# WORK INSTRUCTIONS
Exactly the lines below, starting with the one containing "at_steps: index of" and going on through the one containing "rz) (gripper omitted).", must be reproduced, both ends included, and no pictures with them.

========================

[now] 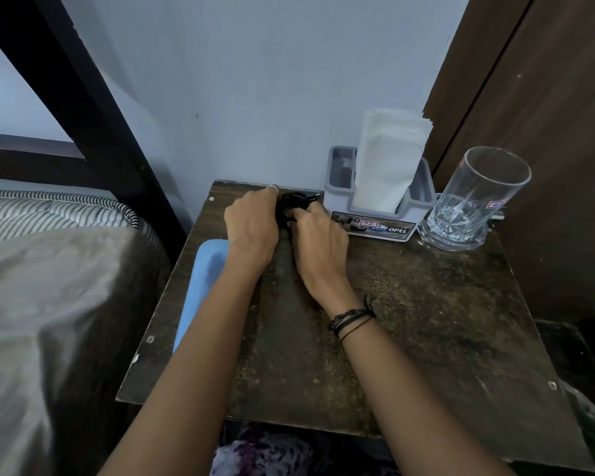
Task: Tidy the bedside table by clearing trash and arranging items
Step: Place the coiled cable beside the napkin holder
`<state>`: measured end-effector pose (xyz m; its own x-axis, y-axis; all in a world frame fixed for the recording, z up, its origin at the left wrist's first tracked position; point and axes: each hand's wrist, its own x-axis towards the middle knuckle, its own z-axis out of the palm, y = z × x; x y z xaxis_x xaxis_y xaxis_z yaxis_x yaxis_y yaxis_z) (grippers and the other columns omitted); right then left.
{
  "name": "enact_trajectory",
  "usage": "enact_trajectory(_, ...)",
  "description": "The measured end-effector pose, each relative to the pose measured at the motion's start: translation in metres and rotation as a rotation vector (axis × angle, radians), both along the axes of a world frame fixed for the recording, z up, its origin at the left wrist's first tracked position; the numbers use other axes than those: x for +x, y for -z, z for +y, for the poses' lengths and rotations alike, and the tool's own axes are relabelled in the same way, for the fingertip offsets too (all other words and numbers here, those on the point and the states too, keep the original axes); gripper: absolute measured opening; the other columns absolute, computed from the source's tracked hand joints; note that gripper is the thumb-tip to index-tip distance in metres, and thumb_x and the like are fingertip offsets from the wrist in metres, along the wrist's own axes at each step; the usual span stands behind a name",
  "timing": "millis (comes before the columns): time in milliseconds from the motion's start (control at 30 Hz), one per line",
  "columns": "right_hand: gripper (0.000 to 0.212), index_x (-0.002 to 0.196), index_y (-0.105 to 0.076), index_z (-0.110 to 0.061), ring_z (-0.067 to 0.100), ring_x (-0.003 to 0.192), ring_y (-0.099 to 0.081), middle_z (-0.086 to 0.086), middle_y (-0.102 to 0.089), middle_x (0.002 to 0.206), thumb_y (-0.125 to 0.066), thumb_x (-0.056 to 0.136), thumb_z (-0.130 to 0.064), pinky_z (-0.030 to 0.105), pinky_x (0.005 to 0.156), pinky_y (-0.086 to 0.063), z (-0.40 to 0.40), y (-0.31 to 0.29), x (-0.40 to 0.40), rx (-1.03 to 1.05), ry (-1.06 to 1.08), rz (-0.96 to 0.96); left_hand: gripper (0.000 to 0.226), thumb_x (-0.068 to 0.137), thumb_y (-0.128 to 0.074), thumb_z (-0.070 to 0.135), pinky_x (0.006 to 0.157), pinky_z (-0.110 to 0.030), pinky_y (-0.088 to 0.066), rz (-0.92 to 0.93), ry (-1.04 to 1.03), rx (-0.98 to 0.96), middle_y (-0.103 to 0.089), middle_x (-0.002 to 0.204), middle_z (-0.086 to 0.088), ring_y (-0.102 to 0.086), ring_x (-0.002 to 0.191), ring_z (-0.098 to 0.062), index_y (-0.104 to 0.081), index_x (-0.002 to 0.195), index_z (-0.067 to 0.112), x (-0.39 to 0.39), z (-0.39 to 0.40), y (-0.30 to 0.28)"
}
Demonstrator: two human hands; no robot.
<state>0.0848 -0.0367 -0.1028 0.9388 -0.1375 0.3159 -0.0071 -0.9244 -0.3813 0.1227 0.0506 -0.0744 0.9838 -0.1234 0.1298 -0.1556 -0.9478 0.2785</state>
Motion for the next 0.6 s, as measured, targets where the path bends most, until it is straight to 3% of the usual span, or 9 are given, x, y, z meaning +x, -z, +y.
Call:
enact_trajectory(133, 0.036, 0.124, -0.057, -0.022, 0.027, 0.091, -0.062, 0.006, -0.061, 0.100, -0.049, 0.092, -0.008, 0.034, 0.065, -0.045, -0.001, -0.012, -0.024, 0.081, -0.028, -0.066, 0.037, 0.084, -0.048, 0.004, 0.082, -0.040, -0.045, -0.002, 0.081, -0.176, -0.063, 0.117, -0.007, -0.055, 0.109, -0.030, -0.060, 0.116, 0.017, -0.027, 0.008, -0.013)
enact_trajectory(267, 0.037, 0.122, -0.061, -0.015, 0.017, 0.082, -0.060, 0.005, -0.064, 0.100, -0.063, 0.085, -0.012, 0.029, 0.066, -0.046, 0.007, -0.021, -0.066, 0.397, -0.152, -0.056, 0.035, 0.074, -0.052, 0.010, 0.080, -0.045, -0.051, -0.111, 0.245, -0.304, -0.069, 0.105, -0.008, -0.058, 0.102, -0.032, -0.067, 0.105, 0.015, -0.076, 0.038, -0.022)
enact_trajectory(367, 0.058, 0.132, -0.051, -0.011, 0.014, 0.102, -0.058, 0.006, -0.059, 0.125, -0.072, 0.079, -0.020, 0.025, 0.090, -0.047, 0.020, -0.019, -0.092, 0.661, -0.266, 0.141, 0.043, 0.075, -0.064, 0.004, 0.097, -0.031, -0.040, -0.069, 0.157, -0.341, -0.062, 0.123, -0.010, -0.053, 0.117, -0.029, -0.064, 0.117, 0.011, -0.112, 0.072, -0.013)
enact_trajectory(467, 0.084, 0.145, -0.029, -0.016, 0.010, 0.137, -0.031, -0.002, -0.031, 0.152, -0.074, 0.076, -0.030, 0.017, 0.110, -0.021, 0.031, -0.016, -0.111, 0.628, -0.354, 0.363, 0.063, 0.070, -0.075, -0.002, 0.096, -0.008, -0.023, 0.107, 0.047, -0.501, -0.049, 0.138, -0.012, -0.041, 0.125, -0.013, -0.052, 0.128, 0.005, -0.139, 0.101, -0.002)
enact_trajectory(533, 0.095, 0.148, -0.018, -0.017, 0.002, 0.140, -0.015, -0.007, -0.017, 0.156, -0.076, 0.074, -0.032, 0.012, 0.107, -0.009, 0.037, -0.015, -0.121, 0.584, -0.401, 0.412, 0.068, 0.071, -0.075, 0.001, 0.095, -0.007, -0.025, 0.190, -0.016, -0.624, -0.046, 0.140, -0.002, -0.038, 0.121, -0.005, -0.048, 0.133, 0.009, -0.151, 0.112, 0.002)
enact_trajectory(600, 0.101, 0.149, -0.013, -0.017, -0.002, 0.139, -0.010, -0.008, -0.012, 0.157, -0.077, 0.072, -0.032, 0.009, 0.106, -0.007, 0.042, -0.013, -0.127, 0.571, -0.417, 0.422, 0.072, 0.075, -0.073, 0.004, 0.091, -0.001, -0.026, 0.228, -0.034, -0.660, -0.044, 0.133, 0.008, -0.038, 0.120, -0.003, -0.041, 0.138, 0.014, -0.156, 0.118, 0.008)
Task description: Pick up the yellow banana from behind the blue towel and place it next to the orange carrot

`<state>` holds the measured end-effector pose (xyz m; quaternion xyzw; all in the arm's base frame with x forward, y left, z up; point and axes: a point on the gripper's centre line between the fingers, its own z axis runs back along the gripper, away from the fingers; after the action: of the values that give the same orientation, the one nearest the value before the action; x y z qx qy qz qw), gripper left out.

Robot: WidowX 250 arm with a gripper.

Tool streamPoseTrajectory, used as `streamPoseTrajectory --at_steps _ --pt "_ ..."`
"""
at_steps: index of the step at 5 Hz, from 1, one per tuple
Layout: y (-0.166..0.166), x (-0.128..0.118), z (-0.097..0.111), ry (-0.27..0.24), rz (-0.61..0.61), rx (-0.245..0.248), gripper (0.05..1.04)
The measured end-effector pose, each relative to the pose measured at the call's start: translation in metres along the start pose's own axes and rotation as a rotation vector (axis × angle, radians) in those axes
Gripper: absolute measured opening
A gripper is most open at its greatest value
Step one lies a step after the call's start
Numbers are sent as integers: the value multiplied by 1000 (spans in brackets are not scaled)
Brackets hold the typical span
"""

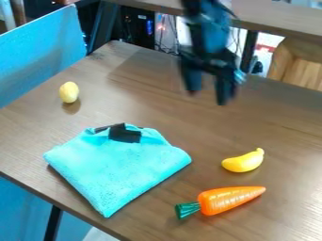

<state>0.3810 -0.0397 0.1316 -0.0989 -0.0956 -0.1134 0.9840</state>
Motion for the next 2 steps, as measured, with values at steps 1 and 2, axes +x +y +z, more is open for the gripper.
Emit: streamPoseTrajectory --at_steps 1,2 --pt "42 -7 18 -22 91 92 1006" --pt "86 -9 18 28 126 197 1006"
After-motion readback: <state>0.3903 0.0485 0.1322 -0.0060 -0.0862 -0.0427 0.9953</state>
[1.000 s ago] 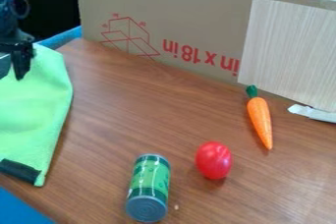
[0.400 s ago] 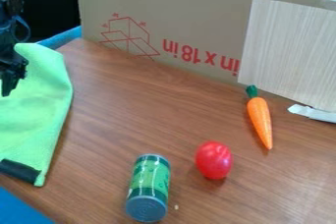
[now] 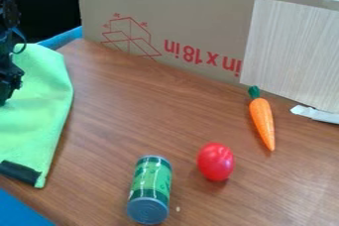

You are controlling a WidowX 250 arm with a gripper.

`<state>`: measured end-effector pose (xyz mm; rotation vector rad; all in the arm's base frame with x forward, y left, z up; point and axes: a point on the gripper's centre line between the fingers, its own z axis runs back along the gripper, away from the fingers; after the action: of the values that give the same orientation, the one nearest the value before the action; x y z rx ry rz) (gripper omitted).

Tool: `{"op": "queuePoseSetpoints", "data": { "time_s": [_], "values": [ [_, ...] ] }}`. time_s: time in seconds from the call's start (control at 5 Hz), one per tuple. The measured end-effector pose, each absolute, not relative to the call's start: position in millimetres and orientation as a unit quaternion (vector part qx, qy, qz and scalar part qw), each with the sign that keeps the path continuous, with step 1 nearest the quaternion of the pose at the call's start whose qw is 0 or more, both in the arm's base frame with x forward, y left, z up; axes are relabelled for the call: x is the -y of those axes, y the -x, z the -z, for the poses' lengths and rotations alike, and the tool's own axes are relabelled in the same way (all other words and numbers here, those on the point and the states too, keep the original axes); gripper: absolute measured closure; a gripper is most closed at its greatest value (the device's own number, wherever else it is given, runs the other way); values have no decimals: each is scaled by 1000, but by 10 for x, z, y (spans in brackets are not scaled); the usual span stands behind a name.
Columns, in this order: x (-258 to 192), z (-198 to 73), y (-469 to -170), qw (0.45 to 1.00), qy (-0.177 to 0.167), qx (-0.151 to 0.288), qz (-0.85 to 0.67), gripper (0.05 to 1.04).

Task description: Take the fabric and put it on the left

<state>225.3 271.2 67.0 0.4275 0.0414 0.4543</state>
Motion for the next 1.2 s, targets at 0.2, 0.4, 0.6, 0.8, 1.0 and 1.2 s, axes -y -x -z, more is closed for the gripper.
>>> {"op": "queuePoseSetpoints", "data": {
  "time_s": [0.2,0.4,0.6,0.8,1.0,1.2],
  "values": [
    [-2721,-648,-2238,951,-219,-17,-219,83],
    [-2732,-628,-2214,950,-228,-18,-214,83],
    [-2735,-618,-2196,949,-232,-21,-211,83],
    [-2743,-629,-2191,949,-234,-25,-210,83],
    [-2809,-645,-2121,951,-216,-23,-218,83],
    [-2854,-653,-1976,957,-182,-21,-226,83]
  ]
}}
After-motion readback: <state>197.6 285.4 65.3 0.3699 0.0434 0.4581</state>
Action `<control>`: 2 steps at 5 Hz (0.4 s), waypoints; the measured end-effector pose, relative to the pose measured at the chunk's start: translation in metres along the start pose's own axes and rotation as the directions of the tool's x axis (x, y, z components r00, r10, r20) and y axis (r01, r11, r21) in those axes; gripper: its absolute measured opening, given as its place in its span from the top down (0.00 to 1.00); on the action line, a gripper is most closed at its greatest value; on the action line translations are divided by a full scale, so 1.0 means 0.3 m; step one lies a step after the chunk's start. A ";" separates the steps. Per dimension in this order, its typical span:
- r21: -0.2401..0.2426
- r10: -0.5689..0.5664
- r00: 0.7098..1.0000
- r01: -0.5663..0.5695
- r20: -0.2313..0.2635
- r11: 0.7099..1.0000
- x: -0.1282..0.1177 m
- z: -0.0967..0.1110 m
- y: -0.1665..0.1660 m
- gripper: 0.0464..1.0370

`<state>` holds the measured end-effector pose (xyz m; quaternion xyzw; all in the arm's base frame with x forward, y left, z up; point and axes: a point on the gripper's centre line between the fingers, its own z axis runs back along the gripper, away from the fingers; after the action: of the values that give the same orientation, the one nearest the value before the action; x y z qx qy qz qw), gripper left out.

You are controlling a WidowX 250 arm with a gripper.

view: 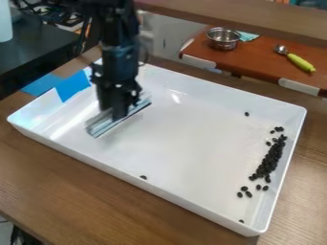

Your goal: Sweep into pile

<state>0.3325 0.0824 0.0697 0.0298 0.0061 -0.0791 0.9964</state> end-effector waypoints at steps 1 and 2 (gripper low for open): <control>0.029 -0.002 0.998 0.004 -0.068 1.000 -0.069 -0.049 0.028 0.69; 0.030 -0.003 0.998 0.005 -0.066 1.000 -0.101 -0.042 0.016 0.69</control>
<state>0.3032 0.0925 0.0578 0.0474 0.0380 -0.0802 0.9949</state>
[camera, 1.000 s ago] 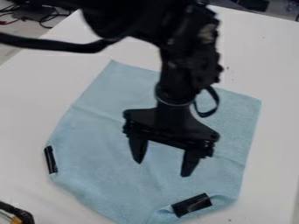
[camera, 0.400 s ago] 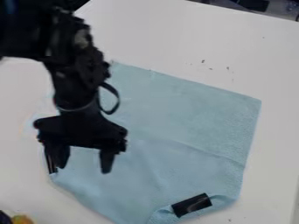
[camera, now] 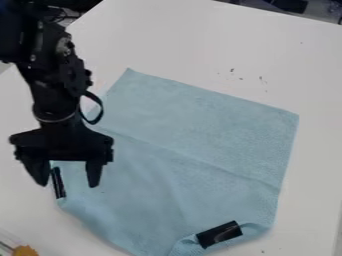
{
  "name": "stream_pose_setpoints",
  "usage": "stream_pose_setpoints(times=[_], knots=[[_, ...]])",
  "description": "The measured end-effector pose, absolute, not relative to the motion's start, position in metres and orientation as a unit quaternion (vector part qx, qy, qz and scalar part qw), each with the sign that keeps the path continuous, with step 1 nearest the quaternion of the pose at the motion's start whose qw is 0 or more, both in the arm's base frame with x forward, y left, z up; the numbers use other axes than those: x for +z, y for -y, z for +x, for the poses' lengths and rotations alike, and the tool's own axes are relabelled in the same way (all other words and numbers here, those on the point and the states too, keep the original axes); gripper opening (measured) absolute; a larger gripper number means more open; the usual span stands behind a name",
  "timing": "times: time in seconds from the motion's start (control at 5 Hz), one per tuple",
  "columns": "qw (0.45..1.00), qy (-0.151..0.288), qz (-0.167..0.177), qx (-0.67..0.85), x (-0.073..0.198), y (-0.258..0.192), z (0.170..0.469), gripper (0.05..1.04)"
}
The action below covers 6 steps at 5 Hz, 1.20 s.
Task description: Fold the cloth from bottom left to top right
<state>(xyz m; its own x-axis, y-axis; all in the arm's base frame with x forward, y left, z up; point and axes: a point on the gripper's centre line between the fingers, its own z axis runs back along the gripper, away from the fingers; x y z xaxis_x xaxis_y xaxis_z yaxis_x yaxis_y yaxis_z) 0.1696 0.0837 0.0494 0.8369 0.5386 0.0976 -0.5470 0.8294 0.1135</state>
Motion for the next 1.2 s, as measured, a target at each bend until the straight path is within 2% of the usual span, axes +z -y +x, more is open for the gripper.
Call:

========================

# YOUR RESPONSE
at_steps: index of the step at 5 Hz, from 1, one per tuple
Layout: y (-0.166..0.166), x (-0.128..0.118), z (-0.097..0.111), ry (-0.27..0.24), rz (-0.61..0.61), rx (-0.245..0.248), gripper (0.05..1.04)
The measured end-effector pose, each relative to the pose measured at the call's start: translation in metres along the start pose's own axes and rotation as a rotation vector (axis × angle, radians) in those axes
Gripper: absolute measured opening
A gripper is most open at its greatest value
Step one lies a step after the call's start
Numbers are sent as integers: the value multiplied by 1000 (spans in brackets are not scaled)
Brackets hold the typical span
"""


<state>0.3810 -0.0397 0.1316 -0.0989 -0.0956 -0.1134 0.9840</state>
Motion for the next 2 steps, as measured, with values at steps 1 and 2, axes +x +y +z, more is open for the gripper.
Emit: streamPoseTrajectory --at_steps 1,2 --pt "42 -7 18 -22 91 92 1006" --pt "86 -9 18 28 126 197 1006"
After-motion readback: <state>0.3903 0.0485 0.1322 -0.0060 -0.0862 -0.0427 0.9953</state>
[1.000 s ago] 
[0.400 s ago] 
[now] 

You are controlling a WidowX 250 arm with a gripper.

`<state>`: measured end-effector pose (xyz mm; rotation vector rad; all in the arm's base frame with x forward, y left, z up; point and axes: a point on the gripper's centre line between the fingers, its own z axis runs back along the gripper, away from the fingers; after the action: of the values that give the same orientation, the one nearest the value before the action; x y z rx ry rz) (gripper omitted).

For this exercise, nothing further remains to be done.